BEGIN Recorded data

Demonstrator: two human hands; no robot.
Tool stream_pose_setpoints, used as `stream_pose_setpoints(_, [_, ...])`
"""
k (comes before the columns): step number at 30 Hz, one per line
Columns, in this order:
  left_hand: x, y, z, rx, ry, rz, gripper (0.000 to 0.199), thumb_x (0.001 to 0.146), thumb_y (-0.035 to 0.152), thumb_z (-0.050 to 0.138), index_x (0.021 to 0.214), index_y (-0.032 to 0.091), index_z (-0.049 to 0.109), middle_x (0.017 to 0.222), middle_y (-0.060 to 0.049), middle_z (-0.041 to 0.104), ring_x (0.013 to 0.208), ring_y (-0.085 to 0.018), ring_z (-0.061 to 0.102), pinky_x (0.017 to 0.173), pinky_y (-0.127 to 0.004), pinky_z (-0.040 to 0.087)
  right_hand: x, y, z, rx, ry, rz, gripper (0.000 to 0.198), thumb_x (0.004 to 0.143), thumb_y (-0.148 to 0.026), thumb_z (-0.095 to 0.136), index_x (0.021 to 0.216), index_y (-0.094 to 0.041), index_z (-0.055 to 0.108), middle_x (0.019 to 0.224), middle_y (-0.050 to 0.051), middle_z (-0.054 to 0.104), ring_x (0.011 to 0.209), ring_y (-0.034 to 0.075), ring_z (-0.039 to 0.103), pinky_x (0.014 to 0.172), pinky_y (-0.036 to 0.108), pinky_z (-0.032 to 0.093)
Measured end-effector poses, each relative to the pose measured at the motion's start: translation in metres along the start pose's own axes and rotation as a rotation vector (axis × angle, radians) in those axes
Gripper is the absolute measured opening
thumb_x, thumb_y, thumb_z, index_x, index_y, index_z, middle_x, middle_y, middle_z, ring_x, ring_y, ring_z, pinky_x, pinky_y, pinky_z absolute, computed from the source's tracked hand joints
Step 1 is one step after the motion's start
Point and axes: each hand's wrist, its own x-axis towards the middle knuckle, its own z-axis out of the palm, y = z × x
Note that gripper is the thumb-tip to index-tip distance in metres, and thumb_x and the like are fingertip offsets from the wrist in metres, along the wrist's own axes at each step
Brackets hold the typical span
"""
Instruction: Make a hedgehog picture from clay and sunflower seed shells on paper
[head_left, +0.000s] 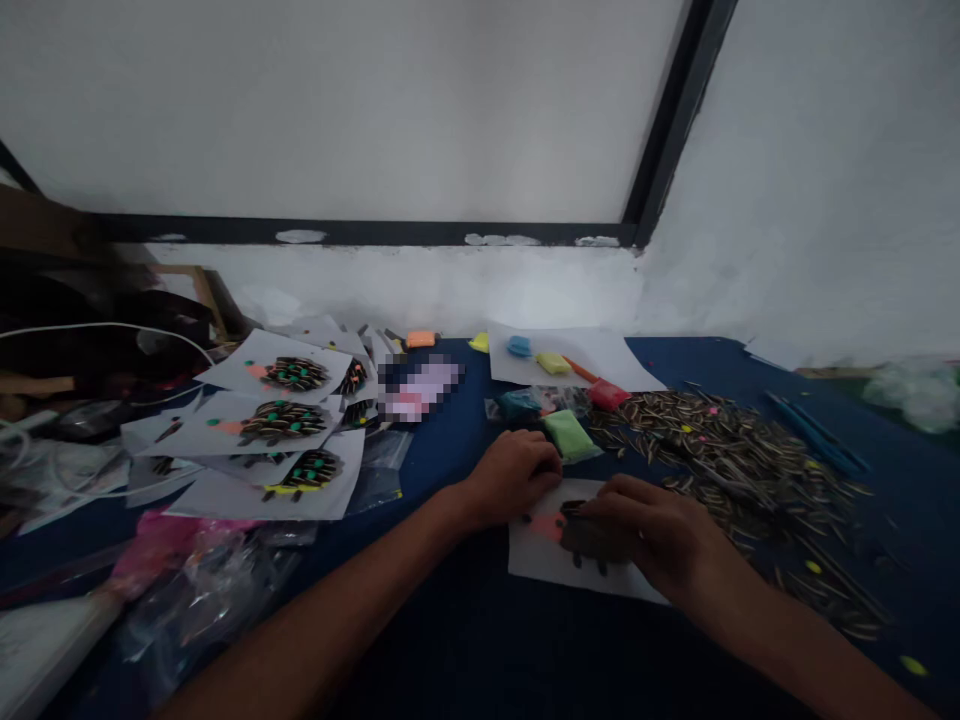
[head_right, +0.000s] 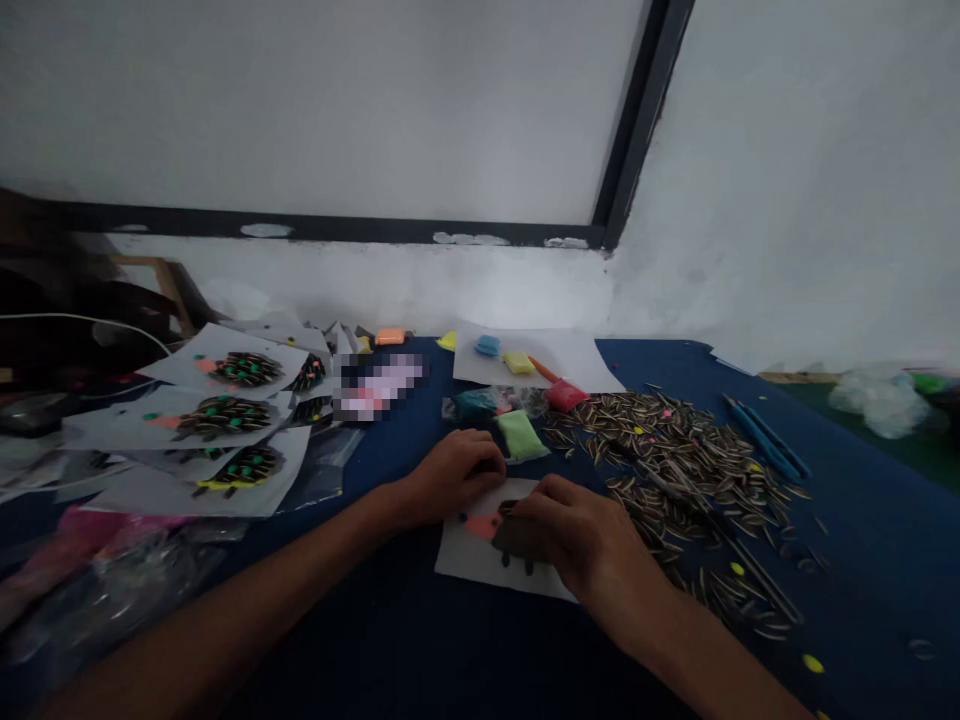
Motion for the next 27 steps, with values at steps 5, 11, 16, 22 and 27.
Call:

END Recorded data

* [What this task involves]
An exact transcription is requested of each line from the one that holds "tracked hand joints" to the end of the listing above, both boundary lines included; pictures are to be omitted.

* [Written answer]
thumb_x, thumb_y, thumb_z, index_x, index_y, index_z, middle_x, middle_y, middle_z, ring_x, ring_y, ring_z, pinky_x, pinky_y, pinky_z absolute, computed from the source's tracked hand joints
Step 1 is one step after the motion's start
Point and axes: each hand's wrist, its own x-axis towards the middle knuckle, its own z-axis out of the palm, y = z × x
Note that gripper is the thumb-tip to index-tip distance in metres, and thumb_x and the like are fingertip offsets from the wrist in metres, along the wrist's own axes at each step
Brackets hold the typical span
"""
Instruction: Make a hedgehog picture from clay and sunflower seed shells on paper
[head_left, +0.000s] 
[head_right, +0.000s] 
Motion for the next 27 steps, with values at steps 5, 11, 16, 22 and 27.
Call:

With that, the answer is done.